Exercise directions = Locate the line that contains "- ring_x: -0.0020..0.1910" in the entries below, then repeat it and every following line through the line that contains "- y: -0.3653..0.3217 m", exactly, and no others.
──────────────────────────────
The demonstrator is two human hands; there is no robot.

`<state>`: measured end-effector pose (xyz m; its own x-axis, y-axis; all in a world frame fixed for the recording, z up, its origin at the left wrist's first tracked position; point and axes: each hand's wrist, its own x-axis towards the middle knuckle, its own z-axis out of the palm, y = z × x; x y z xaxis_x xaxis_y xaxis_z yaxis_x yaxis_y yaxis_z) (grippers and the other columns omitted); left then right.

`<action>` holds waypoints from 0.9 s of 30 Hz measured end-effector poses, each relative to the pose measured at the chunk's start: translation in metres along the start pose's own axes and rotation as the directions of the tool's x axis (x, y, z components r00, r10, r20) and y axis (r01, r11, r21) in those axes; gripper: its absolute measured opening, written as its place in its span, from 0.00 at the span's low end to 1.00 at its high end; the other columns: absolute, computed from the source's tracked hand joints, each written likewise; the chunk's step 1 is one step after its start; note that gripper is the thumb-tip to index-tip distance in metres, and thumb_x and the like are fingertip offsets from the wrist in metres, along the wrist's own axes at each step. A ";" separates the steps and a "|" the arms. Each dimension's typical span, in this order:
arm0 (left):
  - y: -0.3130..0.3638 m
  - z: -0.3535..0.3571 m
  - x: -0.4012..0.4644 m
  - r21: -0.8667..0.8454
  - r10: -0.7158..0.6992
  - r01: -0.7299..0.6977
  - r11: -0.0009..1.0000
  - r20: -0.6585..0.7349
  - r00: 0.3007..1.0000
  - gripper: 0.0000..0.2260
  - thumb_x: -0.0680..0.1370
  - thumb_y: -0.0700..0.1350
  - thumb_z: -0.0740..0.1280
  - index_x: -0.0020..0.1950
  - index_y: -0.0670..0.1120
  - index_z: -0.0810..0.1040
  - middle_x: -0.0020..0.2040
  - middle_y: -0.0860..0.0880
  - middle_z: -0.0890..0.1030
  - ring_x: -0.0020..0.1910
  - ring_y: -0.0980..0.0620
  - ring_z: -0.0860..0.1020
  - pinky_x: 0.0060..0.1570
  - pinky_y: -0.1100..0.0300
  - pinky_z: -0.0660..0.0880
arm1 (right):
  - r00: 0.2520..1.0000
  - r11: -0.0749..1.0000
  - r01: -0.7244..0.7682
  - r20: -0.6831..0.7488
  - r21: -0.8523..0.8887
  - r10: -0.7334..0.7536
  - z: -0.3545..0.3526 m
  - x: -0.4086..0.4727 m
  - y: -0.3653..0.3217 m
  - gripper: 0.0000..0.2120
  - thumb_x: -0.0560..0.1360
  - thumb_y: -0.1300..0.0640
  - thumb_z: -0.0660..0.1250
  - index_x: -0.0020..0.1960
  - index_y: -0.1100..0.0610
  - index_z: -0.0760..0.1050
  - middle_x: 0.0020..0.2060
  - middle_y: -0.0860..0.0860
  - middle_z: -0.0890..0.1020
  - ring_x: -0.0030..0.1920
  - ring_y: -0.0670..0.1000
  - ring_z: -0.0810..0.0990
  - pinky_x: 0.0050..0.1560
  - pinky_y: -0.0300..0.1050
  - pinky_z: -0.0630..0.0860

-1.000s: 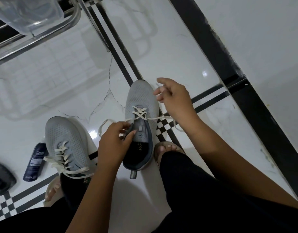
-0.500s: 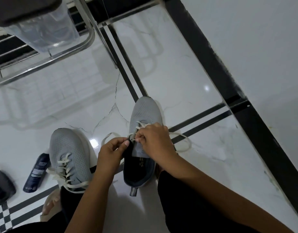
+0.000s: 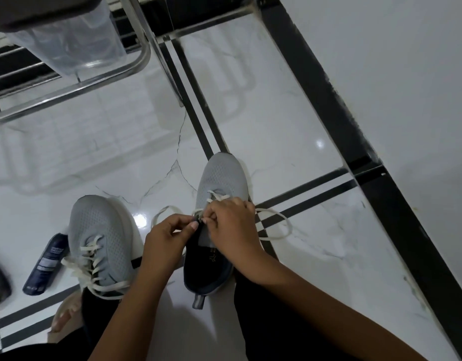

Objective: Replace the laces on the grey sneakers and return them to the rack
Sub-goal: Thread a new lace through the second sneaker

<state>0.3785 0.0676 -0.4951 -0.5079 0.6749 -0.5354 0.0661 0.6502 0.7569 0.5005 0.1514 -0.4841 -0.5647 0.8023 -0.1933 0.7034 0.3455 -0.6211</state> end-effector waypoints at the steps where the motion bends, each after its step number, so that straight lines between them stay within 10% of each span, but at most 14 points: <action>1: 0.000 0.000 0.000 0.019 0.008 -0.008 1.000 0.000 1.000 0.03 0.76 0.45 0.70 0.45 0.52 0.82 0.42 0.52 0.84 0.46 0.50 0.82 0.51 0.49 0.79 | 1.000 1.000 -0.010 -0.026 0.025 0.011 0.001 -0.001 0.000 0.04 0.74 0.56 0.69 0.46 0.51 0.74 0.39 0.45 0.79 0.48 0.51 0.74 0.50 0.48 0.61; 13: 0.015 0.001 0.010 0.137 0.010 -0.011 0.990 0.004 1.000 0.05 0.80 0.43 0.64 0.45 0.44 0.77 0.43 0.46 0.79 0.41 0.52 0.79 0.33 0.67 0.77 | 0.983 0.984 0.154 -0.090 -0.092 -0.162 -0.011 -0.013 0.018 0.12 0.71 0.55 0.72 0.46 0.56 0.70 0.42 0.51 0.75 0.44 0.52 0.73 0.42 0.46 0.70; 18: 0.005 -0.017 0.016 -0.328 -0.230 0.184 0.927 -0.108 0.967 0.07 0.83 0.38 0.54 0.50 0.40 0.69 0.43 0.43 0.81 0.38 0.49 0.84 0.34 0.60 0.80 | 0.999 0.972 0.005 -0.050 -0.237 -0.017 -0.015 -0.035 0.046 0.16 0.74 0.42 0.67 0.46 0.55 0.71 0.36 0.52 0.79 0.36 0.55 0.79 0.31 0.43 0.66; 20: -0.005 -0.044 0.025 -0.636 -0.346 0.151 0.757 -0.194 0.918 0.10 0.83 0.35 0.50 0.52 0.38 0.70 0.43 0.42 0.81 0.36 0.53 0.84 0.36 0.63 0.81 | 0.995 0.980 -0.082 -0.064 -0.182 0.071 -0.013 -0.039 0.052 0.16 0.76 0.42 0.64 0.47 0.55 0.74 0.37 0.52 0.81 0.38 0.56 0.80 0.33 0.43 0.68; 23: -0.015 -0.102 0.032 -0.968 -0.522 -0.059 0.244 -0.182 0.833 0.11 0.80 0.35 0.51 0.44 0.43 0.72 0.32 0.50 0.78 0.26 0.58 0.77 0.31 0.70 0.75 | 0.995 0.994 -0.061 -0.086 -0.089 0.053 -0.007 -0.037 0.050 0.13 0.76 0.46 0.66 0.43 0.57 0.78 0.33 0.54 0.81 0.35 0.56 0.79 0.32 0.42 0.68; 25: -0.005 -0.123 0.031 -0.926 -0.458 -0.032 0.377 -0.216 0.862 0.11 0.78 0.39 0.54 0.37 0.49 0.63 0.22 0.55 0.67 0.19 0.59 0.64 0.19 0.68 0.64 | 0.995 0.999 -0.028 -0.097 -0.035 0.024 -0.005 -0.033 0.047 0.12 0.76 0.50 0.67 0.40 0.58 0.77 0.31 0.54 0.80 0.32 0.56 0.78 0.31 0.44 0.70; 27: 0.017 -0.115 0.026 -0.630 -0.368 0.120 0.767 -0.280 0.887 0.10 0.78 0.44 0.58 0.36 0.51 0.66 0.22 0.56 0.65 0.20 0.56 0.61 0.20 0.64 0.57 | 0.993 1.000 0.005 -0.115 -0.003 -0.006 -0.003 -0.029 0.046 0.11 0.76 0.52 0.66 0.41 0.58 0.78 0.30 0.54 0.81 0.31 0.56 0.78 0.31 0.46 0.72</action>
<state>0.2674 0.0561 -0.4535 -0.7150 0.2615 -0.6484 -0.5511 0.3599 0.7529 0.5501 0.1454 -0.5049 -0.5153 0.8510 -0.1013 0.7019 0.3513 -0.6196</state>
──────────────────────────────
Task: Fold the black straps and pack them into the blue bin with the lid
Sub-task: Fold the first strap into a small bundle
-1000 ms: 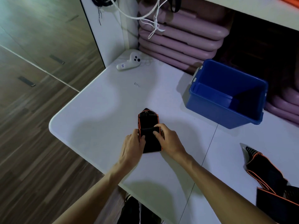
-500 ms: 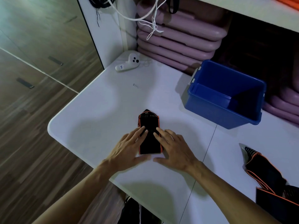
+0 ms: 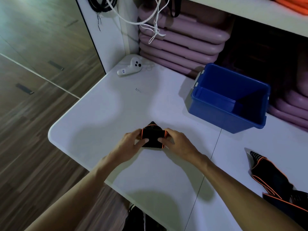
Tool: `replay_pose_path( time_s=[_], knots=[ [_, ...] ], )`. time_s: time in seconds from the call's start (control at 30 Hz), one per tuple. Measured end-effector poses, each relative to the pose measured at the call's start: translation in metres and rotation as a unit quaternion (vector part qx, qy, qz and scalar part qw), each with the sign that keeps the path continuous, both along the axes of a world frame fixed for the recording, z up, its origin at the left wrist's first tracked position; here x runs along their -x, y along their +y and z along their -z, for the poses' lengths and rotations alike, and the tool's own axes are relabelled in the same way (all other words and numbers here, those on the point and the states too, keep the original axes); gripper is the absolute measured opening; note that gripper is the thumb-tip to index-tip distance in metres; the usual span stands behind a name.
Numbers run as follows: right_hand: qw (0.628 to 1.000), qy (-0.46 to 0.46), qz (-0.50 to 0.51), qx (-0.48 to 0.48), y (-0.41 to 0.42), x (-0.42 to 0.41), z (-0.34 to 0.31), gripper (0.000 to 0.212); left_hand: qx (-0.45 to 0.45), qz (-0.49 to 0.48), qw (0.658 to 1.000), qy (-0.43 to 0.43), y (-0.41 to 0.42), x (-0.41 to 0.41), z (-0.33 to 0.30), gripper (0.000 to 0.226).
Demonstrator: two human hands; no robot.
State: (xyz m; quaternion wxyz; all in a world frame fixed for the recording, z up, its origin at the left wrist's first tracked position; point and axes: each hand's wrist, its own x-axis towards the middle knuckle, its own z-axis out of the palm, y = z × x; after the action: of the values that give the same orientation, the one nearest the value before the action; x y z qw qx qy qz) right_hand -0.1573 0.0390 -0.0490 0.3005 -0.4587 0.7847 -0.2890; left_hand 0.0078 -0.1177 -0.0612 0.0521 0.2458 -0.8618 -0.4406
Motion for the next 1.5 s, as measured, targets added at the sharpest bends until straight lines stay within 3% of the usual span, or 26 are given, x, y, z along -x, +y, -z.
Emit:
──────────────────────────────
Answer to the problem =
  - ring_x: -0.0020..0.1910
  - ring_y: -0.0980..0.0620
  - ring_z: -0.0860..0.1020
  - pinky_x: 0.0060..0.1570
  - pinky_y: -0.1100..0.0300
  - pinky_z: -0.0660..0.0880
arm1 (right):
  - r00: 0.2520..1.0000
  - r11: -0.0749..1.0000
  - r01: -0.7244..0.7682
  - r20: -0.6831..0.7488
  - r21: -0.8523..0.8887
  - r10: -0.7334..0.7536
  - z: -0.3545..0.3526 m
  - x: -0.4086..0.4727 m
  - y: -0.3653..0.3217 m

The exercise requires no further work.